# TASK GOAL:
Identify the line with "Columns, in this"; copy word for word that line and every one after it, to the end of the listing. Exclude pictures.

# MATERIAL PROVIDED:
=== Begin Enclosure ===
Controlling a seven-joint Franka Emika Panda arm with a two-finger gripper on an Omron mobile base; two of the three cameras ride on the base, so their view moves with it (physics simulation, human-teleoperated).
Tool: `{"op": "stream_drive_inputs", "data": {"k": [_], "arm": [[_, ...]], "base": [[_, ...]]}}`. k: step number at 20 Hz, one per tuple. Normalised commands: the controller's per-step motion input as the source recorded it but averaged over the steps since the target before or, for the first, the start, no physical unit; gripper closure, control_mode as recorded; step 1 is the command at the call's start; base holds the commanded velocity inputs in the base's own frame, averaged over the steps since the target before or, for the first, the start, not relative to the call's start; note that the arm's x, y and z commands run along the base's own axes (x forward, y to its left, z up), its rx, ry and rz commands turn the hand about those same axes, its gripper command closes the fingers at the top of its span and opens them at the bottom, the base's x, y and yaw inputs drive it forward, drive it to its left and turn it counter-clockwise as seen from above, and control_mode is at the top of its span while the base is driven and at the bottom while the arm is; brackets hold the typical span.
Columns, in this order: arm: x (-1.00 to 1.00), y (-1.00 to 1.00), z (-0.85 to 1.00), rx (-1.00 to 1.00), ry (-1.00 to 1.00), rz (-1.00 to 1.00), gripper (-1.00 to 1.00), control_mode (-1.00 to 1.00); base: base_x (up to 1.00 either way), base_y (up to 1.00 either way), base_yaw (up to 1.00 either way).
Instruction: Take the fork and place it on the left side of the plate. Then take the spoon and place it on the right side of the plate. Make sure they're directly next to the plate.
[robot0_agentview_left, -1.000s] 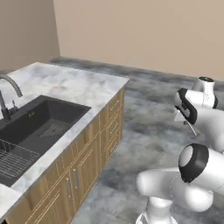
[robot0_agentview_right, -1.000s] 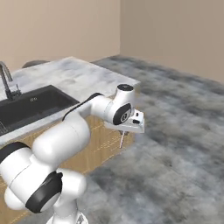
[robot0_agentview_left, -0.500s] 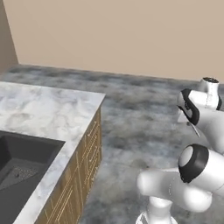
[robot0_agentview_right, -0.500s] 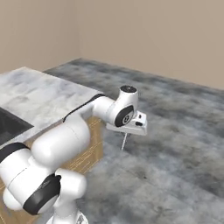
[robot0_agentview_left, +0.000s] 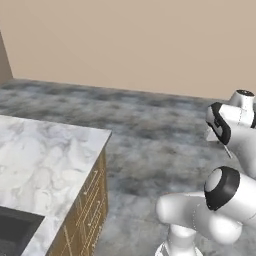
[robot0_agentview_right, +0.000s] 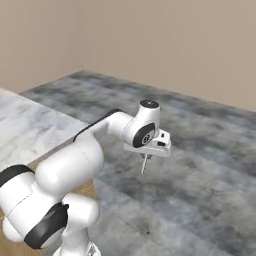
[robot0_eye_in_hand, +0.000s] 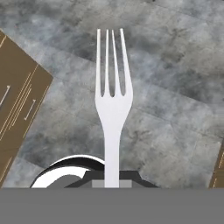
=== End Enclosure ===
# EXERCISE ANSWER:
Columns, in this order: arm: x (-1.00 to 1.00), y (-1.00 to 1.00), z (-0.85 to 1.00), rx (-1.00 to 1.00), ry (-1.00 to 1.00), rz (-1.00 to 1.00), gripper (-1.00 to 1.00), control_mode (-1.00 to 1.00); base: base_x (up to 1.00 either way), base_y (up to 1.00 either way), base_yaw (up to 1.00 either way).
Instruction: Take the fork and place it on the left side of the plate. Then take the spoon and place it on the right side of the plate. Make sure they're directly next to the plate.
[robot0_agentview_left, -1.000s] 
[robot0_agentview_right, -1.000s] 
[robot0_agentview_left, -0.500s] 
[robot0_agentview_right, -0.500s] 
[robot0_agentview_left, +0.000s] 
[robot0_agentview_right, +0.000s] 
[robot0_eye_in_hand, +0.000s] 

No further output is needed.